◆ Directions:
Select from the data all lines with the word "outlines".

━━ Input for this task

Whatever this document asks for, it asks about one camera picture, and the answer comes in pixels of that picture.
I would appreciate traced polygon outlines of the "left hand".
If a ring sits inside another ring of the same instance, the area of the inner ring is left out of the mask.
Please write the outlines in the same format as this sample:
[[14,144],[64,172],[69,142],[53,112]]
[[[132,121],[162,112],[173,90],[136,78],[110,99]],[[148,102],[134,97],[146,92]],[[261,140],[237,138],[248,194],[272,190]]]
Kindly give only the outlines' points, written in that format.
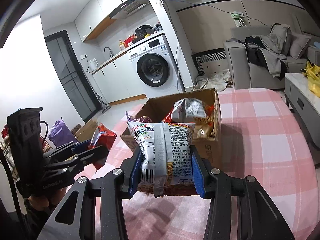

━━━━

◆ Reply to the exercise:
I would appreciate traced polygon outlines of the "left hand".
Please write the outlines in the same format as this sample:
Kindly give only the outlines' points, written in that format.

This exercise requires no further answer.